Still, he had good working relationships with some US presidents, notably Clinton, George W. Bush and Trump. No wonder.

Clinton supposedly mooted the possibility of Russia joining NATO. Bush met Putin and: “I looked the man in the eye. I found him to be very straightforward and trustworthy. I was able to get a sense of his soul.” And the less said about Trump’s pronouncements on Putin, the better.

Speaking of America, continued Putin, expertly guided by Carlson’s loving hand. She has her own problems galore: no control of the Mexican border, a $33-trillion debt and so forth. Does she really need arming the Ukraine? Does she, hell.

Stop supplying weapons to the Ukraine, explained Putin, and the war would end within weeks. That’s true, it would. But not the way either the Ukraine or the West would find acceptable.

Lest Carlson’s detractors accused him of bias, he did ask a semblance of a tough question. Was Russia planning to release the WSJ reporter Elan Gershkovich, arrested on a trumped-up espionage charge? (Carlson continued to pronounce his name as ‘Hershkowitz’, subtly denying that Elan’s parents had a right to spell their name as they pronounced it when they emigrated from the Soviet Union.)   

“We’ve made so many gestures of good will,” replied Putin, “that we are fresh out of them”. He didn’t specify, and Carlson didn’t ask, which gestures he had in mind.

Carlson was angling for the great PR coup of taking ‘Hershkowitz’ back home with him, thereby becoming a national hero.

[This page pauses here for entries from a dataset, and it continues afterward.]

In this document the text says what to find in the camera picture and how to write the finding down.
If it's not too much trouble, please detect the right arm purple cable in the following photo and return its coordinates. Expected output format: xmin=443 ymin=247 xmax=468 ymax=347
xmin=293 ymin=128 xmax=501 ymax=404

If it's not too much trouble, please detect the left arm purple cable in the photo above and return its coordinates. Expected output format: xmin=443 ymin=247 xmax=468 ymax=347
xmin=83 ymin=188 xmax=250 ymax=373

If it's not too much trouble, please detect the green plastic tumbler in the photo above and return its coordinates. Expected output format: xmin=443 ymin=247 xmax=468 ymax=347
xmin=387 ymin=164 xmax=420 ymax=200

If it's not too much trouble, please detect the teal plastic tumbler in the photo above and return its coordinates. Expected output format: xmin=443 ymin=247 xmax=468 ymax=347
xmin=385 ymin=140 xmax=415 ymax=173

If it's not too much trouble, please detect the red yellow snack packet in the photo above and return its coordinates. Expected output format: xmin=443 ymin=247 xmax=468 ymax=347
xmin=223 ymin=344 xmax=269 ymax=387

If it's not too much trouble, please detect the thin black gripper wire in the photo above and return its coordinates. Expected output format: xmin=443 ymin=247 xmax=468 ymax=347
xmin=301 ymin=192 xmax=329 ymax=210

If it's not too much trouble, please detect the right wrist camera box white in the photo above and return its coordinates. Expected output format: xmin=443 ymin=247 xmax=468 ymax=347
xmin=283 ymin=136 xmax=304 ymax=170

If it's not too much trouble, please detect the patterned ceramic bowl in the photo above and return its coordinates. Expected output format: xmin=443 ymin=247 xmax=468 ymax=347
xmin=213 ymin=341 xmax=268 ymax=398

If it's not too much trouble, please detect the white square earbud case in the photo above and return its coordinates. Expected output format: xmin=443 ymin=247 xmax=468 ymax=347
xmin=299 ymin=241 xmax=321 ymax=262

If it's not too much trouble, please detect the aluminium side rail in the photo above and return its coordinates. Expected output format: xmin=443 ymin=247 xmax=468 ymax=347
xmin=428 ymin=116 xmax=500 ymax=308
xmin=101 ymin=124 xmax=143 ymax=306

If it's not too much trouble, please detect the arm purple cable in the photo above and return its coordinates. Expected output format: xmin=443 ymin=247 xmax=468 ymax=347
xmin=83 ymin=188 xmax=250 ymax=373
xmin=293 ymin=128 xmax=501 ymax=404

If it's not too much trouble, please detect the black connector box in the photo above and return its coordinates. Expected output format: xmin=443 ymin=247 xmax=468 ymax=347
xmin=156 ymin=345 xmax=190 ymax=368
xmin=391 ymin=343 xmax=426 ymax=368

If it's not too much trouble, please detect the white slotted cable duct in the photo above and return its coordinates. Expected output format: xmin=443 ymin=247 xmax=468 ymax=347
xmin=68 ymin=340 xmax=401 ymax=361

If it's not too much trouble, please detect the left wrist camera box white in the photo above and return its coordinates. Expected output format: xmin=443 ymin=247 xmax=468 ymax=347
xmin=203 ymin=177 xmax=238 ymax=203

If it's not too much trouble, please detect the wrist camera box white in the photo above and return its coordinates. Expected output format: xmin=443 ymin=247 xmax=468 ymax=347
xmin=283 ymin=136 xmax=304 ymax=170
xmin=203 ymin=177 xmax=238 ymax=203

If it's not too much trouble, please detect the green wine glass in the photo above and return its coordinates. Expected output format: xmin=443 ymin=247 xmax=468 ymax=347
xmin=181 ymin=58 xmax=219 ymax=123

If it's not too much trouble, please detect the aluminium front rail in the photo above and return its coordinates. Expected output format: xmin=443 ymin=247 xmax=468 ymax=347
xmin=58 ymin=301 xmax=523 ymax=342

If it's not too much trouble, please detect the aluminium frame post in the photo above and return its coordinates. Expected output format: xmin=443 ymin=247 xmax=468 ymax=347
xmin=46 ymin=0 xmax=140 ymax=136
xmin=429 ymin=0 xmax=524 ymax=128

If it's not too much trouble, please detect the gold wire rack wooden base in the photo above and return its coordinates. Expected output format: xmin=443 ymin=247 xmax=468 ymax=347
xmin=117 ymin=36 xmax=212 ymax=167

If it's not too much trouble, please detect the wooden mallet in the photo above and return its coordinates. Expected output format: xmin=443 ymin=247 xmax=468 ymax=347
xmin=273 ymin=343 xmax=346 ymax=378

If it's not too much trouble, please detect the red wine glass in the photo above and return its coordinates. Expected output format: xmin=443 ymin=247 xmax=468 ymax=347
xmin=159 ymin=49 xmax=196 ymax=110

Yet Putin wouldn’t come out and play.

He did, however, hint he might agree to swap Gershkovich for Vadim Krasikov, the FSB hitman serving a life sentence in Germany for the 2019 murder of a Chechen militant (‘bandit’ in Putin’s parlance) in Berlin. Carlson’s broad smile concealed his disappointment well.

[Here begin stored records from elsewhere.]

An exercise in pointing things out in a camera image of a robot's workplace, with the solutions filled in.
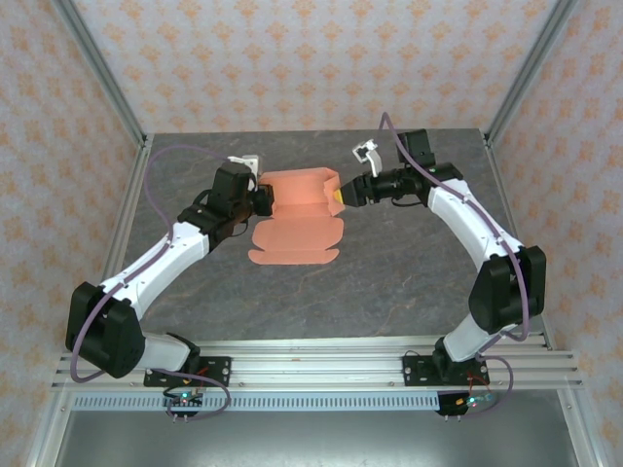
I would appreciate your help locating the orange paper box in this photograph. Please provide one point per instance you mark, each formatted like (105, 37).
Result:
(297, 233)

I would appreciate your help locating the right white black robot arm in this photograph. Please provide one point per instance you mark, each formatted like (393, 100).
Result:
(467, 224)

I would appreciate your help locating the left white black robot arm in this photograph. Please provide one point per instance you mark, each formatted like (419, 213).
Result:
(160, 262)

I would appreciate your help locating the grey metal sheet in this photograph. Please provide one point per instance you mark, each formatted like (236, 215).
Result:
(311, 438)

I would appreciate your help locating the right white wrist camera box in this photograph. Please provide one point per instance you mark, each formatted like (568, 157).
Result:
(372, 158)

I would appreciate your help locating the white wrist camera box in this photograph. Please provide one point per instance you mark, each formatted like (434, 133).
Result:
(245, 163)
(372, 158)

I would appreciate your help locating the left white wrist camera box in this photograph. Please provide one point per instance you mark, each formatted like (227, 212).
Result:
(245, 163)

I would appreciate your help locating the aluminium table side rail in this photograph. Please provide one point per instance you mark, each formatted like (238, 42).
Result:
(509, 194)
(131, 194)

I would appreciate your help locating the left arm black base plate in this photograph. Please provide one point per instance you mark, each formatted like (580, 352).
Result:
(219, 370)

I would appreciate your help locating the aluminium mounting rail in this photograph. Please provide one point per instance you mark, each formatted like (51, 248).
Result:
(316, 372)

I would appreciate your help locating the aluminium frame post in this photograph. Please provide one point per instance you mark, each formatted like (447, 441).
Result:
(103, 73)
(525, 73)

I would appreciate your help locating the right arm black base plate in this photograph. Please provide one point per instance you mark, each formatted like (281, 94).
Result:
(414, 370)

Mine, however, is unconcealable. What was the point of the whole exercise, other than giving Putin yet another loudspeaker for broadcasting his venomous lies? Boosting Carlson’s professional reputation? That didn’t work, as far as I’m concerned. Nancy Astor he ain’t.

5 thoughts on “Tucker isn’t Nancy”

  1. Exquisite, measured, and pulverizing. No wonder you left the US. No room for such breadth.
    Surely Carlson knows that what he does for a living back home would get him poisoned, hacked to pieces, or an ‘accidental’ fall from his 20th floor flat in Putin’s Russia.

  2. Evan, not Elan. And you have rather a lot of disdain for a country that you are demanding a lot of
    blood and treasure from.
    Trump is living rent-free in your head; apparently you can’t see that the Democratic Party is your biggest problem. Trump sent Javelin missiles – Obama sent blankets and MREs.

  3. This interview is proof of the cancerous effect history can have on people. Hundreds of thousands of young men slaughtered because of some schizophrenic meta-narrative.

  4. I’m baffled why otherwise sensible people like Tucker Carlson feel the need to cater to war criminals, however interesting they may seem superficially. Unless, of course, Tucker was not so sensible after all. You had the measure of him long before I did, Mr. Boot.